Many of us first think about the visual component of the metaverse, but sound will have just as an important part to play in creating convincing virtual worlds.
As part of our digital Into the Metaverse event, I moderated a panel with Philip Rosedale of High Fidelity and Andy Vaughan of Dolby. I was able to ask them about the part that sound technology will play in the creation of the metaverse.
Creating good sound in the metaverse will be a challenge. Every user can be in the same virtual world but use different microphones and headphones. They will also have different internet connections, which will create varying degrees of sound latency.
We will need good sound quality from everyone. Rosedale notes sound conveys emotions, even noting a Yale study that showed that people can identify emotions better with just audio than with voice and face cams. But he says that you will need high quality sound for that emotion to come through.
“You’ve got to start with audio,” Rosedale says. “You’ve got to be able to hear the nuance in my voice.”
Mono problems
Vaughan added that we have seen something of a regress down the sound quality scale. Many mics still only record in mono sound. Bluetooth, for example, doesn’t work in in stereo if you’re using a microphone. Those devices may be good for listening to music, but they aren’t great for voice chat. Consumer choice is good, but so many people using different devices of different quality makes live sound engineering difficult.
“It would be interesting if we could get everybody on the exact same hardware all the time,” said Vaughan. But even at Dolby, where many employees have the same work laptops, personalization leads to everyone sounding different.
“It feels like we’re pushing rope a lot of the time,” Vaughan said. “We build these technologies, and we put them out there, but it takes that OEM (original equipment manager) pull to make this stuff really shine out in the market.”

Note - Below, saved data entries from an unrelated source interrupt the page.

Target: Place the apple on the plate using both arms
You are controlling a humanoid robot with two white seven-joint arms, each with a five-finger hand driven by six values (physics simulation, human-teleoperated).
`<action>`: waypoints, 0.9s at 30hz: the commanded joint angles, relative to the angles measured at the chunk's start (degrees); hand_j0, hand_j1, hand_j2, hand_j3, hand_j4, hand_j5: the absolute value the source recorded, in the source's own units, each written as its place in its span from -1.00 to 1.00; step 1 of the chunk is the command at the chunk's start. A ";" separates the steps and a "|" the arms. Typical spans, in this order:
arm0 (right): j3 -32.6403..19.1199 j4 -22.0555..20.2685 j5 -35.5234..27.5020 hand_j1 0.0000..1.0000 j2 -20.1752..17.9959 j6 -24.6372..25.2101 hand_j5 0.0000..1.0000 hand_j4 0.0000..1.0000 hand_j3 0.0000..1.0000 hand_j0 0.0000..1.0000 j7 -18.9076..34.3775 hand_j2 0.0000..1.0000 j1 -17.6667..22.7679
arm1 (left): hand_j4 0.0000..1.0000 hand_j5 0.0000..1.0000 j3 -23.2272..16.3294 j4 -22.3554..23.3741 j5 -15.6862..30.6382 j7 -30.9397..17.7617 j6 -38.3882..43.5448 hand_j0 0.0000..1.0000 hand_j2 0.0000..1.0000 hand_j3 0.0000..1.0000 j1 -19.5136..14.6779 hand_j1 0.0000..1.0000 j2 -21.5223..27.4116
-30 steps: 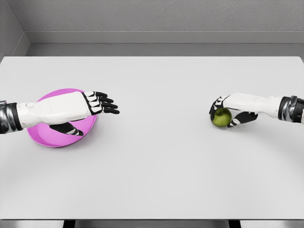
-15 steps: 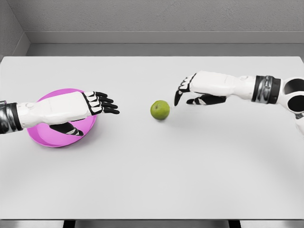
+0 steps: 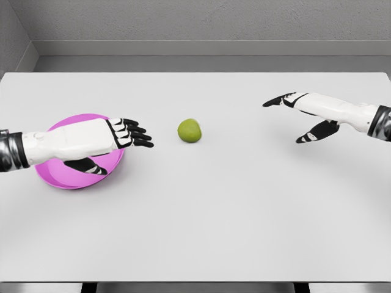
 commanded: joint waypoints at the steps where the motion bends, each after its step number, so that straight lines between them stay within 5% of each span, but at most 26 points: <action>1: -0.09 0.13 -0.44 1.00 -0.09 0.16 1.00 1.00 1.00 1.00 -0.02 1.00 0.00 | 1.00 1.00 -0.02 0.00 0.43 -0.33 0.09 1.00 1.00 1.00 0.00 1.00 -0.15; 4: -0.09 0.13 -0.44 1.00 -0.09 0.16 1.00 1.00 1.00 1.00 -0.02 1.00 0.00 | 1.00 1.00 -0.28 0.17 0.34 -0.41 0.09 1.00 1.00 1.00 -0.18 1.00 -0.68; 6: -0.09 0.13 -0.44 1.00 -0.09 0.16 1.00 1.00 1.00 1.00 -0.02 1.00 0.00 | 1.00 1.00 -2.66 2.28 0.34 -0.33 0.09 1.00 1.00 1.00 -3.42 1.00 -2.25; 8: -0.09 0.13 -0.44 1.00 -0.09 0.16 1.00 1.00 1.00 1.00 -0.02 1.00 0.00 | 1.00 1.00 -3.10 8.07 0.17 -1.38 0.09 1.00 1.00 1.00 -8.26 1.00 -9.37; 10: -0.09 0.13 -0.44 1.00 -0.01 0.16 1.00 1.00 1.00 1.00 -0.02 1.00 0.00 | 1.00 1.00 -0.73 13.35 -0.01 -1.73 0.09 1.00 1.00 1.00 -8.61 1.00 -16.66; 13: 0.00 0.13 -0.44 1.00 -0.01 0.16 1.00 1.00 1.00 1.00 -0.02 1.00 0.00 | 1.00 1.00 -1.08 13.35 -13.09 -3.40 0.09 1.00 1.00 1.00 -12.48 1.00 -22.82; 18: 0.00 0.13 -0.36 1.00 0.08 0.16 1.00 1.00 1.00 1.00 -0.02 1.00 -0.09 | 1.00 1.00 -3.45 17.05 -18.20 -6.92 0.09 1.00 1.00 1.00 -14.77 1.00 -24.76; 27: 0.00 0.13 -0.27 1.00 0.17 0.16 1.00 1.00 1.00 1.00 -0.02 1.00 -0.09 | 1.00 1.00 -4.50 26.80 -18.55 -6.83 0.09 1.00 1.00 1.00 -16.87 1.00 -31.79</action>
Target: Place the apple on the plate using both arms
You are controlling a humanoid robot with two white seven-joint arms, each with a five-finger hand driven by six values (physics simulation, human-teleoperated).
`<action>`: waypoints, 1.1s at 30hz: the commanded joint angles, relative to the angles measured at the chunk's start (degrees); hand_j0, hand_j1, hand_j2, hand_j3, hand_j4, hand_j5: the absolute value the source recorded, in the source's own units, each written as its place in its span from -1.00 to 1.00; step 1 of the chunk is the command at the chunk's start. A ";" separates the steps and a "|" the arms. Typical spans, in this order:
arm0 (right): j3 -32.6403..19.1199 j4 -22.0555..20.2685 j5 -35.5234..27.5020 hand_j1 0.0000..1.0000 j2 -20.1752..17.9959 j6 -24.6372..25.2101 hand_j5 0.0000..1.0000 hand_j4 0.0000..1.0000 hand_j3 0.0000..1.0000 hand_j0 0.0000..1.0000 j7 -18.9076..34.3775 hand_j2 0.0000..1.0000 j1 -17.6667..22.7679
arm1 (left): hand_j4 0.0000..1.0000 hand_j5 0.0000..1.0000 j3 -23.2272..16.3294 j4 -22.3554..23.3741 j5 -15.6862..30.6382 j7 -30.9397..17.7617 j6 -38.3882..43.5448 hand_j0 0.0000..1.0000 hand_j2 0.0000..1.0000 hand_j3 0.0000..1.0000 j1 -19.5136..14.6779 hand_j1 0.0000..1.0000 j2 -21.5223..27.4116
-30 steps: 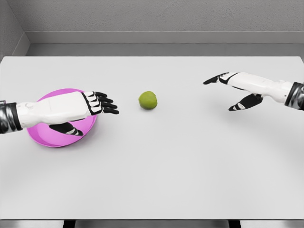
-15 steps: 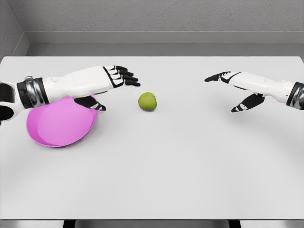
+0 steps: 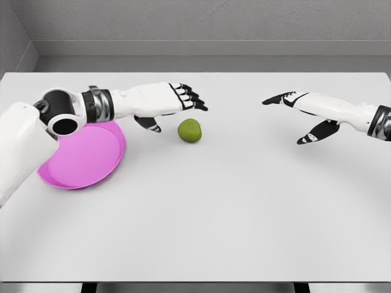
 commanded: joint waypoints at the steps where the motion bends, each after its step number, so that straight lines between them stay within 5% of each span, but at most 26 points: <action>1: -0.03 -0.03 -0.39 1.00 -0.09 0.16 1.00 1.00 1.00 1.00 -0.02 1.00 0.00 | 1.00 1.00 -1.72 1.95 0.07 -0.11 0.11 1.00 1.00 1.00 0.00 1.00 -2.03; 11: -0.03 -0.03 -0.39 1.00 -0.09 0.16 1.00 1.00 1.00 1.00 -0.02 1.00 0.00 | 1.00 1.00 -4.09 5.29 -7.23 -0.11 0.11 1.00 1.00 1.00 -1.85 1.00 -4.84; 22: -0.03 -0.11 -0.39 1.00 0.00 0.16 1.00 1.00 1.00 1.00 -0.02 1.00 0.00 | 1.00 1.00 -4.09 11.35 -9.16 -0.11 0.11 1.00 1.00 1.00 -3.43 1.00 -7.65; 33: -0.03 -0.11 -0.39 1.00 0.00 0.16 1.00 1.00 1.00 1.00 -0.02 1.00 0.26 | 0.97 0.97 -5.14 11.53 -9.34 -0.11 0.11 0.97 0.97 0.97 -3.43 0.97 -8.18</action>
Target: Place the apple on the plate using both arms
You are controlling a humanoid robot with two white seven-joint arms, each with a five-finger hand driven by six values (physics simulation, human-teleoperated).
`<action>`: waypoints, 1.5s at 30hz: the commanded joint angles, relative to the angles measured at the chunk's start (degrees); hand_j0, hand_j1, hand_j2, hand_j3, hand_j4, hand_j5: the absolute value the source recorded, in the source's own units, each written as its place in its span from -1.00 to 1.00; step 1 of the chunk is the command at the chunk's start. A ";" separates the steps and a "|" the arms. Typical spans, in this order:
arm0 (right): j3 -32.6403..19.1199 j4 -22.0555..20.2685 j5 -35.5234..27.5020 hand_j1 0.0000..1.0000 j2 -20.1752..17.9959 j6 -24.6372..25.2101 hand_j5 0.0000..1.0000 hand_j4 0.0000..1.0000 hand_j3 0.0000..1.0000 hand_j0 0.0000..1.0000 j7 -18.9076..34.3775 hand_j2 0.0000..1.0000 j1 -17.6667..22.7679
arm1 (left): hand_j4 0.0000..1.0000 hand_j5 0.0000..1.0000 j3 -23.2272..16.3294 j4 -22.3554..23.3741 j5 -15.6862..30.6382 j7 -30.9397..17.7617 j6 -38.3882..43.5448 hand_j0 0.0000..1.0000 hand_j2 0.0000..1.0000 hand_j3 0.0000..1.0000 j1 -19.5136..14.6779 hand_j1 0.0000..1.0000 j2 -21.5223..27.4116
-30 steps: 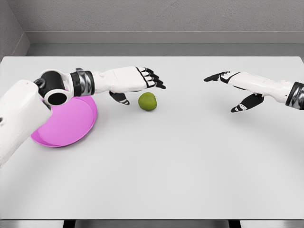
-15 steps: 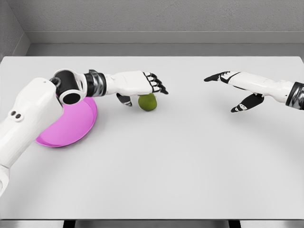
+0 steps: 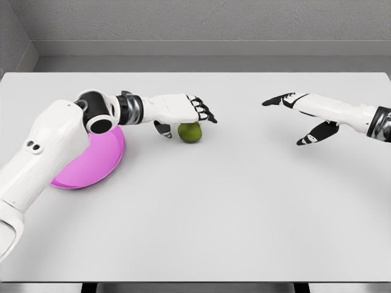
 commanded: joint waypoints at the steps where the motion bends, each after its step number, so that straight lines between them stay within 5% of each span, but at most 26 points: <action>1: -0.03 -0.03 -0.44 1.00 -0.06 0.16 1.00 1.00 1.00 1.00 -0.03 1.00 0.00 | 0.96 0.96 -0.38 0.00 0.27 0.03 0.12 0.96 0.96 0.96 0.00 0.96 -0.19; 36: -0.03 -0.20 -0.35 1.00 -0.14 0.16 1.00 1.00 1.00 1.00 -0.03 1.00 0.00 | 0.71 0.71 -0.30 4.21 -3.78 0.03 0.12 0.71 0.71 0.71 -0.26 0.71 -3.18; 45: -0.03 -0.29 -0.35 1.00 -0.14 0.16 1.00 1.00 1.00 1.00 -0.03 1.00 0.09 | 0.23 0.23 -0.47 4.13 -3.69 0.03 0.12 0.23 0.23 0.23 -0.18 0.23 -3.09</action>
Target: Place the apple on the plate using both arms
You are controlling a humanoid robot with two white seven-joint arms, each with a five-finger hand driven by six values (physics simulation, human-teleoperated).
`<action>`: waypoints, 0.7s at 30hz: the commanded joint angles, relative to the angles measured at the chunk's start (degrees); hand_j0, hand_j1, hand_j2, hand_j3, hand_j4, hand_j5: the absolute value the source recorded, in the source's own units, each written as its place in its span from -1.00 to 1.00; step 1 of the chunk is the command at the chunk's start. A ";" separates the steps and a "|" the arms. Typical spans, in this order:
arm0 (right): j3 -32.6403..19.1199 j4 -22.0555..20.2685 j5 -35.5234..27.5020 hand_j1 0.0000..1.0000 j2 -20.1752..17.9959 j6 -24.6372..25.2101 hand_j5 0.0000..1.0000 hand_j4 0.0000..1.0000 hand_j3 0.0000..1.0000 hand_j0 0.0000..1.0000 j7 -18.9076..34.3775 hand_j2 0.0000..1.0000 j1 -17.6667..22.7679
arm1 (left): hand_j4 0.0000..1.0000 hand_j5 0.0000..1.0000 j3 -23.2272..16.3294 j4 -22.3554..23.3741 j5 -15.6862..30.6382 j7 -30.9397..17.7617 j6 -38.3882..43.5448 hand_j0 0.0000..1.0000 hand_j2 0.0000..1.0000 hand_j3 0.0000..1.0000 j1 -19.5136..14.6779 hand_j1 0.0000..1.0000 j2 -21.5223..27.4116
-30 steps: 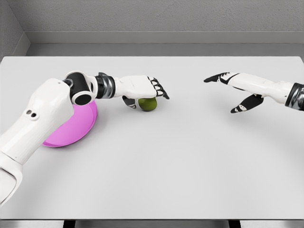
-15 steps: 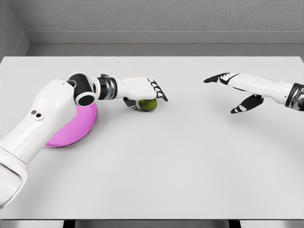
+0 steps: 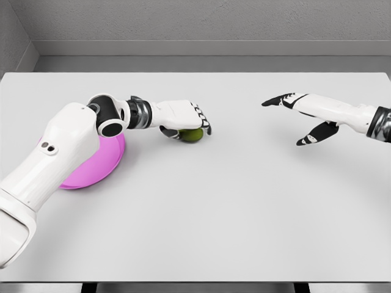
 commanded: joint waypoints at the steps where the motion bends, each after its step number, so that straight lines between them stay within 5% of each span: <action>1: -0.04 0.01 -0.41 1.00 -0.06 0.16 1.00 1.00 1.00 1.00 -0.02 1.00 0.00 | 0.21 0.21 0.05 -0.04 0.30 0.03 0.13 0.21 0.21 0.21 0.00 0.21 0.04; 13: 0.05 0.10 -0.50 1.00 -0.06 0.16 1.00 1.00 1.00 1.00 -0.02 1.00 0.09 | -0.09 -0.09 0.05 -0.75 0.92 0.03 0.13 -0.09 -0.09 -0.09 -1.23 -0.09 0.65; 15: -0.04 0.10 -0.50 1.00 -0.06 0.16 1.00 1.00 1.00 1.00 -0.02 1.00 0.09 | -0.17 -0.17 0.14 -1.10 4.69 0.03 0.13 -0.17 -0.17 -0.17 -2.20 -0.17 1.70; 17: 0.05 0.10 -0.50 1.00 -0.06 0.16 1.00 1.00 1.00 1.00 -0.02 1.00 0.09 | -0.18 -0.18 0.40 -4.26 7.86 0.03 0.13 -0.18 -0.18 -0.18 -2.20 -0.18 5.39; 19: -0.04 0.10 -0.50 1.00 -0.06 0.16 1.00 1.00 1.00 1.00 -0.02 1.00 0.09 | -0.22 -0.22 0.49 -12.86 15.14 0.03 0.13 -0.22 -0.22 -0.22 -2.11 -0.22 14.34; 21: 0.05 0.10 -0.50 1.00 -0.06 0.16 1.00 1.00 1.00 1.00 -0.02 1.00 0.09 | -0.24 -0.24 1.19 -16.74 20.95 0.03 0.13 -0.24 -0.24 -0.24 -2.02 -0.24 22.52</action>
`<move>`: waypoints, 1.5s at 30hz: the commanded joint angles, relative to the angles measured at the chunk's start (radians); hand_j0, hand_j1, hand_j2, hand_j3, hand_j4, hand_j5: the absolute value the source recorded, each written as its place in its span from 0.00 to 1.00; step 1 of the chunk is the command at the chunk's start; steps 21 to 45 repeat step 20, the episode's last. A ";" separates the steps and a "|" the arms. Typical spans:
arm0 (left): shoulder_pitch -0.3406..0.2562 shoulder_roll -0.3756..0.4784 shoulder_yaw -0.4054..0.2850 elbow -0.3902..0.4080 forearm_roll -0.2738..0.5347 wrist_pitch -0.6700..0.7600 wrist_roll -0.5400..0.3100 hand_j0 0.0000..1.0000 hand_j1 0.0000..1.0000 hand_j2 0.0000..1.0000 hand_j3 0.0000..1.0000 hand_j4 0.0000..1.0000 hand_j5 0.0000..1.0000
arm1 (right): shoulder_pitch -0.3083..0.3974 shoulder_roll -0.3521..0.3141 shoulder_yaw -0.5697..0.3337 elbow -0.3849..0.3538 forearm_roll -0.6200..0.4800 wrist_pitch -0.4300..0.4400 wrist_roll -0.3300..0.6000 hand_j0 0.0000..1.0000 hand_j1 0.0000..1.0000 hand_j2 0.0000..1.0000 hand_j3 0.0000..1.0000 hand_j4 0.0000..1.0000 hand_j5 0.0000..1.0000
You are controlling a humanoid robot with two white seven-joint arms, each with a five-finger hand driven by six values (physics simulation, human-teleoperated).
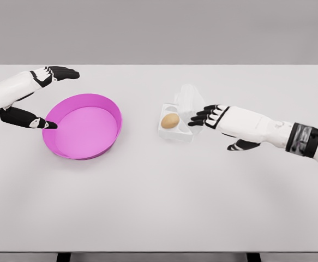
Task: Pack egg into the box and close the box lid
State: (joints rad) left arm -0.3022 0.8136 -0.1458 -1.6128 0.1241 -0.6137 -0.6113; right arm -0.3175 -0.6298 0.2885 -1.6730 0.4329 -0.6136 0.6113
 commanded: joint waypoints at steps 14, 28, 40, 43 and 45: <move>-0.002 0.001 0.000 0.011 0.017 0.003 0.000 1.00 1.00 1.00 1.00 1.00 1.00 | 0.058 0.021 -0.282 0.096 -0.028 0.003 0.000 1.00 1.00 1.00 1.00 1.00 1.00; -0.002 0.001 0.000 0.013 0.012 0.003 0.000 1.00 1.00 1.00 1.00 1.00 1.00 | 0.057 0.015 -0.290 0.127 -0.025 0.003 0.000 1.00 1.00 1.00 1.00 1.00 1.00; -0.002 0.001 0.000 0.013 0.012 0.003 0.000 1.00 1.00 1.00 1.00 1.00 1.00 | 0.057 0.015 -0.290 0.127 -0.025 0.003 0.000 1.00 1.00 1.00 1.00 1.00 1.00; -0.002 0.001 0.000 0.013 0.012 0.003 0.000 1.00 1.00 1.00 1.00 1.00 1.00 | 0.057 0.015 -0.290 0.127 -0.025 0.003 0.000 1.00 1.00 1.00 1.00 1.00 1.00; -0.002 0.001 0.000 0.013 0.012 0.003 0.000 1.00 1.00 1.00 1.00 1.00 1.00 | 0.057 0.015 -0.290 0.127 -0.025 0.003 0.000 1.00 1.00 1.00 1.00 1.00 1.00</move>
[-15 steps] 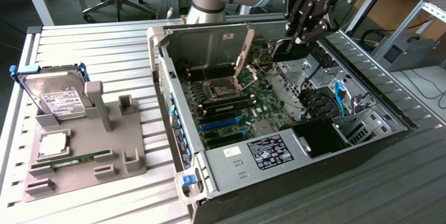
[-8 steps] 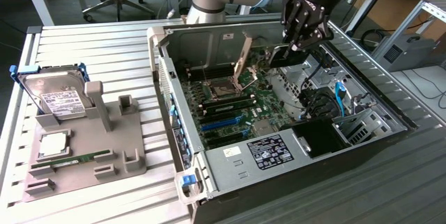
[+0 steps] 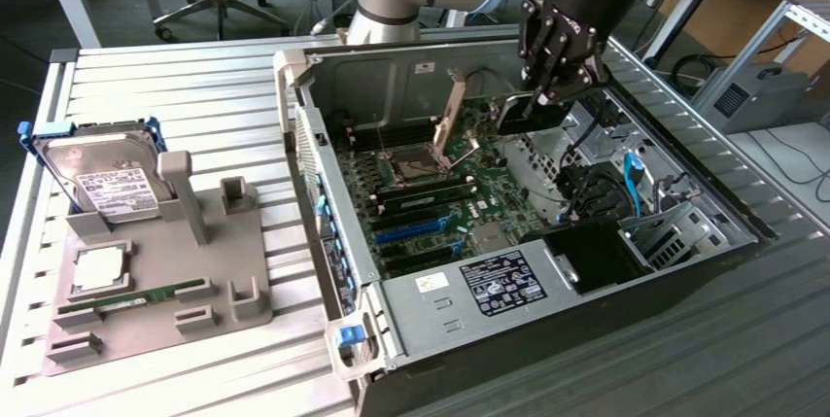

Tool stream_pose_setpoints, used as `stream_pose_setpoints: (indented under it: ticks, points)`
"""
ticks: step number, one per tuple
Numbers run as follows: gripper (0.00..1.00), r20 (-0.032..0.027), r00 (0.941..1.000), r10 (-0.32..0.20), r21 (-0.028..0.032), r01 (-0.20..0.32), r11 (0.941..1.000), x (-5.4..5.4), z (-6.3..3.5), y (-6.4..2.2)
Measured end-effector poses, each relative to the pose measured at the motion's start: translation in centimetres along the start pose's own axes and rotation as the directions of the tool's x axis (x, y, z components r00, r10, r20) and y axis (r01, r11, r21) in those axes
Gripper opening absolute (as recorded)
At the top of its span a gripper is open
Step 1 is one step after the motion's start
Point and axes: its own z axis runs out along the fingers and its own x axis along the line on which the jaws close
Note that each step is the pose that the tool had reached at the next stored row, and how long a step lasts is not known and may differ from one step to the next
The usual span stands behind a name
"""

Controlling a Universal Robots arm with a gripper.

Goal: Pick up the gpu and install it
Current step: 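Insert the gpu into the slot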

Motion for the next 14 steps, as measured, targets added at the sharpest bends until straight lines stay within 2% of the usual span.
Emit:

In other words, the technologies for better sound recording often do exist thanks to companies like Dolby and High Fidelity, but it is still down to hardware creators like Apple to invest in them and make them part of popular consumer products.
When we’re in the metaverse, it won’t be good enough to just hear a flat voice from a person’s avatar. We’ll need 3D audio and more to make those voices sound realistic and convey the full range of possible emotion. Without it, conversations in the metaverse will sound no less realistic than a Zoom conference.